Redução do papel do Ibama

No Instituto Brasileiro de Meio Ambiente e dos Recursos Naturais Renováveis (Ibama), responsável pela fiscalização ambiental, servidores denunciaram em diversos momentos as incoerências de Salles.

"A perda da autonomia é o maior dos nossos pesadelos. Começa com o ministro interferindo diretamente no Ibama e no ICMBio [Instituto Chico Mendes de Conservação da Biodiversidade] como se fossem órgãos subordinados, e não apenas vinculados ao Ministério do Meio Ambiente. Passa pelo presidente do Ibama, Eduardo Bim, que tem agido como assessor do Salles, sem se posicionar em defesa da instituição e seus servidores mesmo diante de tantos ataques", disse um funcionário que prefere não ter o nome revelado nesta reportagem.

Servidores ouvidos pela DW Brasil criticam ainda a interferência das Forças Armadas na área ambiental. "Dedicamos grande parte dos nossos esforços à Amazônia e agora sob o comando de militares que procuram a todo custo nos empurrar para estratégias de ações antiquadas que abandonamos há quase 20 anos, gerando ainda mais desgaste nas nossas reduzidíssimas e sobrecarregadas equipes", revelam.

Um dos argumentos apontados pelos procuradores na ação contra Salles é o custo da Operação Verde Brasil, que enviou soldados do Exército para combater as queimadas na Amazônia depois da repercussão internacional em 2019. Em apenas dois meses, a operação custou mais de 124 milhões de reais, 14 milhões de reais a mais do que o orçamento anual previsto para ações de comando e controle pelo Ibama no mesmo ano.

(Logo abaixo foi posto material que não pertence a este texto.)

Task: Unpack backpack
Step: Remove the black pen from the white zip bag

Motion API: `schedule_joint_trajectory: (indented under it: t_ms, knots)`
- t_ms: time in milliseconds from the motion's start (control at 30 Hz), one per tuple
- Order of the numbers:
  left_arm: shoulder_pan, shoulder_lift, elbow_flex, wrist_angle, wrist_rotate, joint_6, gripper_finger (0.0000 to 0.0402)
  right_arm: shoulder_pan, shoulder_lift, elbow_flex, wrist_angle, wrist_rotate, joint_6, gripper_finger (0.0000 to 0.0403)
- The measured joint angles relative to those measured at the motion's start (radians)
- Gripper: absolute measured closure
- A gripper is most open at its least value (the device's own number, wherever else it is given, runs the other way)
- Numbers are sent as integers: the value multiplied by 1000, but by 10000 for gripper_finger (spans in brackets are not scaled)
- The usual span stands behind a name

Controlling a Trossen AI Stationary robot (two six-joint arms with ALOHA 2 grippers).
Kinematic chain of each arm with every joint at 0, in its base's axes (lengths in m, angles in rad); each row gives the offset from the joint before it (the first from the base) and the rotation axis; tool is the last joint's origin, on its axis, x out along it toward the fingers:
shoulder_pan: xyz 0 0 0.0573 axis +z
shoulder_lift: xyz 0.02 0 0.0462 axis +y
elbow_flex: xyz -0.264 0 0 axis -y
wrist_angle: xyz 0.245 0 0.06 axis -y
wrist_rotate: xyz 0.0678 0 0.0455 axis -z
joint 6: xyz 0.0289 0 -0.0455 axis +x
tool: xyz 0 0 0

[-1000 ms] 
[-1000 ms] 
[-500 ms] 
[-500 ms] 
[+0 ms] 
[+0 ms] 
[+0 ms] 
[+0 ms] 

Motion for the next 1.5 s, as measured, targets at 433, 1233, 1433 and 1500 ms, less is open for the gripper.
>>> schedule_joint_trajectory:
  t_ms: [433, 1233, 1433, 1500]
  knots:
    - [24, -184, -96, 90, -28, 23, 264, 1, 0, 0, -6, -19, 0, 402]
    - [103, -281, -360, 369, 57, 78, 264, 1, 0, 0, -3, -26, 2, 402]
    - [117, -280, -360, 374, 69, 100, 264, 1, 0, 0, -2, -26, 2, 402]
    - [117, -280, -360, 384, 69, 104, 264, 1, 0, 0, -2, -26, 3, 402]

Para o MPF,  "Salles decidiu encolher as estruturas do Estado responsáveis pelo combate ao desmatamento e às queimadas e reduzir o papel do Ibama, de maneira ilegal". A ação estima que, em 2019, sob a gestão de Salles, 318 mil quilômetros quadrados de florestas viraram cinzas – um recorde. Também houve aumento nas taxas mensais de desmatamento. 

Outros processos

Para o Observatório do Clima, motivos para a queda do atual ministro não faltam. "Ele faz mal para a economia do país. Há muitas manifestações de investidores dizendo que vão tirar dinheiro do Brasil pela política ambiental e ameaça aos indígenas", comenta Márcio Astrini, secretário executivo do observatório, rede formada por 37 entidades da sociedade civil. "Mas talvez ele só saia de lá (do comando do ministério do Meio Ambiente) preso."

Antes de assumir o cargo no governo Bolsonaro, Salles havia sido condenado em primeira instância em São Paulo por fraudar um processo do Plano de Manejo da Área de Proteção Ambiental da Várzea do Rio Tietê quando foi secretário estadual do Meio Ambiente. O caso corre agora na segunda instância.

Outra investigação no Tribunal de Justiça de São Paulo apura denúncias de enriquecimento ilícito de Salles, que sextuplicou seu patrimônio entre 2012 e 2018, de 1,4 milhão de reais para 8,8 milhões de reais. O atual ministro foi secretário particular do então governador Geraldo Alckmin de 2013 a 2014 e secretário do Meio Ambiente de São Paulo de 2016 a 2017.

Recentemente, outras ações foram protocoladas no Supremo Tribunal Federal (STF) e na Justiça Federal do estado do Amazonas contra o ministro por exportação de madeira sem fiscalização e congelamento do Fundo Amazônia e do Fundo Clima.

"Ele está alinhado com Bolsonaro que, em várias áreas, tem a 'destruição' como agenda. É assim na área de comunicação com a imprensa, de direitos humanos, de educação, de ciência e na área ambiental", avalia Astrini.

Questionado pela DW Brasil sobre a ação movida pelo MPF, Salles respondeu, por meio de sua assessoria de imprensa, com a mesma nota que já havia sido divulgada à imprensa na segunda-feira. 

"A ação de um grupo de procuradores traz posições com evidente viés político-ideológico em clara tentativa de interferir em políticas públicas do Governo Federal. As alegações são um apanhado de diversos outros processos já apreciados e negados pelo Poder Judiciário, uma vez que seus argumentos são improcedentes", diz a nota.